Tintureiro

26/11/97


Disse uma vez que esta mísera crônica acabara se transformando em uma aventura e, como costuma acontecer, acabei sem explicar porquê. Embora não tê-lo dito seja, em si, uma explicação: é esta a aventura. Idiota, talvez, mas com todas as surpresas que uma boa aventura pode trazer. Tomemos um exemplo para nossa demonstração.

Em outra ocasião meti-me a falar dos ricos, um tema ingrato sobre o qual, em princípio preferiria calar. Tudo que queria era contar um episódio banal, minúsculo e vi a crônica chegar a seu final antes que pudesse a ele chegar. Insisti, no dia seguinte, e outra vez perdi a corrida, o final ganhou e desisti. Hoje, esbarro com outro começo abandonado e percebo que, ainda esse, se propunha a falar da mesma coisa... então, concluo, é melhor falar. O tal começo começava assim:

Um ex-ministro... Dito isto instala-se de pronto a dúvida: de que país, por favor? De que país falais? - rugiria algum leitor, já que se tornou quase uma contradição falar de ex-ministros no Brasil. Aqui, não há ex-ministros. O mais provável é que o cara esteja em outro ministério. Confira, deve estar. Era ministro disso, agora é daquilo. Na pior das hipóteses vira embaixador ou, então, governador. Afinal, o mesmo grupo continua a governar desde Pedro, o Cabral. Se cai em desgraça, vai parar no Conselho Administrativo de alguma Bocabrás ou vira Superintendente de uma Fundação de Amparo...

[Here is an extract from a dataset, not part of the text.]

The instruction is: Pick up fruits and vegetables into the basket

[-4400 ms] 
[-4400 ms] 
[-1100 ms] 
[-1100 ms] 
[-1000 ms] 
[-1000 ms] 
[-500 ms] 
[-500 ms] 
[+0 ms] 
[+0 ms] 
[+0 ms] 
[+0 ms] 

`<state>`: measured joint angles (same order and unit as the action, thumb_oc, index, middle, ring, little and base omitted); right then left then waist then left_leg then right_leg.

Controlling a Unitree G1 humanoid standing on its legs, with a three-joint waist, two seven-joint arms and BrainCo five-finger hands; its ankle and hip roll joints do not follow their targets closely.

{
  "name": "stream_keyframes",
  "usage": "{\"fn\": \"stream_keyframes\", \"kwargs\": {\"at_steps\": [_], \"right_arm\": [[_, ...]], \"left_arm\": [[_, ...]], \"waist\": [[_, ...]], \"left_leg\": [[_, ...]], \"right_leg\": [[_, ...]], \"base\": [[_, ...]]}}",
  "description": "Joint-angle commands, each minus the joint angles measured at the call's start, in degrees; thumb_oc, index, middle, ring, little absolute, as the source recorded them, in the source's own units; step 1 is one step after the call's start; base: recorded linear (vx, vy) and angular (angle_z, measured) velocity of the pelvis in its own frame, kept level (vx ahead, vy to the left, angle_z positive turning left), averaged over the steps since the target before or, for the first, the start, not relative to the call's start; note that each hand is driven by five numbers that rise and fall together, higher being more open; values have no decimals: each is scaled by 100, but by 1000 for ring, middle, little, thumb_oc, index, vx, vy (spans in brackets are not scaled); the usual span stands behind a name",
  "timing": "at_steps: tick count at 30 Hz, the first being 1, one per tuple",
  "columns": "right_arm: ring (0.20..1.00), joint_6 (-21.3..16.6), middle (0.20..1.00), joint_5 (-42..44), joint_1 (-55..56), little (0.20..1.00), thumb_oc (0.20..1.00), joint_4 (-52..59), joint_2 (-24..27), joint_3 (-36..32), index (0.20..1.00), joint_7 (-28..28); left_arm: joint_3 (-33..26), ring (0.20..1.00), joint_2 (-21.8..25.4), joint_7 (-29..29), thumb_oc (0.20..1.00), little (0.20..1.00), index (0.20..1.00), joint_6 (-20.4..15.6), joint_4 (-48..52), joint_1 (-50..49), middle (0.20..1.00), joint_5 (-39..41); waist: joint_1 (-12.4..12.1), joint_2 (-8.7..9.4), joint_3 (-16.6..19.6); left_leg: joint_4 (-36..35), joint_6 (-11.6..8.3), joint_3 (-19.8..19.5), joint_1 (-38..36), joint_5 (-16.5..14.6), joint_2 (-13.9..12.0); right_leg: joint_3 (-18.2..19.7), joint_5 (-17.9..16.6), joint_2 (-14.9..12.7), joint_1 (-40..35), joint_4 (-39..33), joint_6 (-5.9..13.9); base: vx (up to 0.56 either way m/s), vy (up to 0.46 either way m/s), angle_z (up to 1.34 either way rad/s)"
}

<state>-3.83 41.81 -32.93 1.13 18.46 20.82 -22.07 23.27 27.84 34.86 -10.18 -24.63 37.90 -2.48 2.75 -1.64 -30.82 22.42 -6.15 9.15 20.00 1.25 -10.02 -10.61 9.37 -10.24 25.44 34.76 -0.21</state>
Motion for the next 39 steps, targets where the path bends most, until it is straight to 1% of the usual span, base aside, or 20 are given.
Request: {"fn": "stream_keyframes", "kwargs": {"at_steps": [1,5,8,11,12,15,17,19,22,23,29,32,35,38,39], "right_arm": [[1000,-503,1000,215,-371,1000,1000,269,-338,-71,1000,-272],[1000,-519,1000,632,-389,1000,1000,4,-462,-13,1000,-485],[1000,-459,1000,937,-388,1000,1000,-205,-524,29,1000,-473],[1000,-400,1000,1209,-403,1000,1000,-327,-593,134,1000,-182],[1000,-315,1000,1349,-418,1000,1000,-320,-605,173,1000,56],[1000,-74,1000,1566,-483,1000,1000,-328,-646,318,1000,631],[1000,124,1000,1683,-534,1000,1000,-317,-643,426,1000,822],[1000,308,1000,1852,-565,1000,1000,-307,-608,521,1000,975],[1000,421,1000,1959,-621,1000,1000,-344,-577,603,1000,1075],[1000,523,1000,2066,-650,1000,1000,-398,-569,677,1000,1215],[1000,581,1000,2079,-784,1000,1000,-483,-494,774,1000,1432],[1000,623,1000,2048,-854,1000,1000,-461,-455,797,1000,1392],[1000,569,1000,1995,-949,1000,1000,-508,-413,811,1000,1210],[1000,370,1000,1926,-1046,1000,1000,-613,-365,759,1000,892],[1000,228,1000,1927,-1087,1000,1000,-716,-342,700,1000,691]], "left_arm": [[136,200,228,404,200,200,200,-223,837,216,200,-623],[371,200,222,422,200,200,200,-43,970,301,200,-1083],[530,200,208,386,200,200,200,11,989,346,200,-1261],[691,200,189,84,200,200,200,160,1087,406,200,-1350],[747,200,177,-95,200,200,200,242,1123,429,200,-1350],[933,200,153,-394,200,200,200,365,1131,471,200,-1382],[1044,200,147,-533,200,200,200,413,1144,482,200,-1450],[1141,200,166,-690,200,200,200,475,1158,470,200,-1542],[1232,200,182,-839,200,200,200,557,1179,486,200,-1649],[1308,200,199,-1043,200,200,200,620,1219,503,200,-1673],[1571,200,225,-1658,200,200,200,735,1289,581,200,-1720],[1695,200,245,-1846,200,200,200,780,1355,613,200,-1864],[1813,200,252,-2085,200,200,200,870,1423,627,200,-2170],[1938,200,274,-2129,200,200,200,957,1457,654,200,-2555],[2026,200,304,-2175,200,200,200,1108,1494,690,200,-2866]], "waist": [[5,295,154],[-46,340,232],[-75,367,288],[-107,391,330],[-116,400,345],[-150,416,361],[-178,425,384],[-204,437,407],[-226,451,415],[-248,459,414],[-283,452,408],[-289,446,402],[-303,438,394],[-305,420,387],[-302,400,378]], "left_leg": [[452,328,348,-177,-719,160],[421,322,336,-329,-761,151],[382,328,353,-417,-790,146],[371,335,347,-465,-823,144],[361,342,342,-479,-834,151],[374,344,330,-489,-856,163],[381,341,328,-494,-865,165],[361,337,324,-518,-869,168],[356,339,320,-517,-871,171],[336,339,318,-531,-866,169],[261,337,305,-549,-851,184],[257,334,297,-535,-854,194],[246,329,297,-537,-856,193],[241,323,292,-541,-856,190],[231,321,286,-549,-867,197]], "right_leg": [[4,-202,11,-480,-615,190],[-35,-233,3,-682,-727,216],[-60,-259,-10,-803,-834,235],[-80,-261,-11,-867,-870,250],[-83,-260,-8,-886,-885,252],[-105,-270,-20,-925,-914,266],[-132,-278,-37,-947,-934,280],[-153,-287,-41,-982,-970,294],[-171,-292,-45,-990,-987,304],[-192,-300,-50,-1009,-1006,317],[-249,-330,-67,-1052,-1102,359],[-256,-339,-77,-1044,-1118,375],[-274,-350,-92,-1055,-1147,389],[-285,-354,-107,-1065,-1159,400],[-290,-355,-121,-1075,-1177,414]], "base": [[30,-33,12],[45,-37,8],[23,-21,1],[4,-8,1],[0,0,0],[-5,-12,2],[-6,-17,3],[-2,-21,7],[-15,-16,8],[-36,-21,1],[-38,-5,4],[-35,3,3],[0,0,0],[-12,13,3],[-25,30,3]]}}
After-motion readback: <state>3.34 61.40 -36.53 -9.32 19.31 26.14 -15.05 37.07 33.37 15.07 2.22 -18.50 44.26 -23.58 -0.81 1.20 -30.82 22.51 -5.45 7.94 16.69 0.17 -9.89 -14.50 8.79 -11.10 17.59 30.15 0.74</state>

O ex-ministro, que provavelmente continua ministro - estou tão por fora das safadezas dos políticos que, num esforço de memória, consegui lembrar o nome de um ministro, apenas um! - dizia: o ex e talvez ainda ministro, em outro governo, insistia com uma obsessão de personagem rodrigueana na coisa dos preços relativos. Dava a entender, como sempre fazem, que o país voltaria aos encantos do paraíso apenas, e só, quando os preços relativos fossem, enfim, ajustados. Lembram? Além de ministro nossa personagem era também sócio de uma poderosa cadeia de supermercados... É dona Eufrásia, concordo inteiramente com a senhora, é mais ou menos como colocar a Raposa no ministério do Galinheiro... mas, acontece, aconteceu...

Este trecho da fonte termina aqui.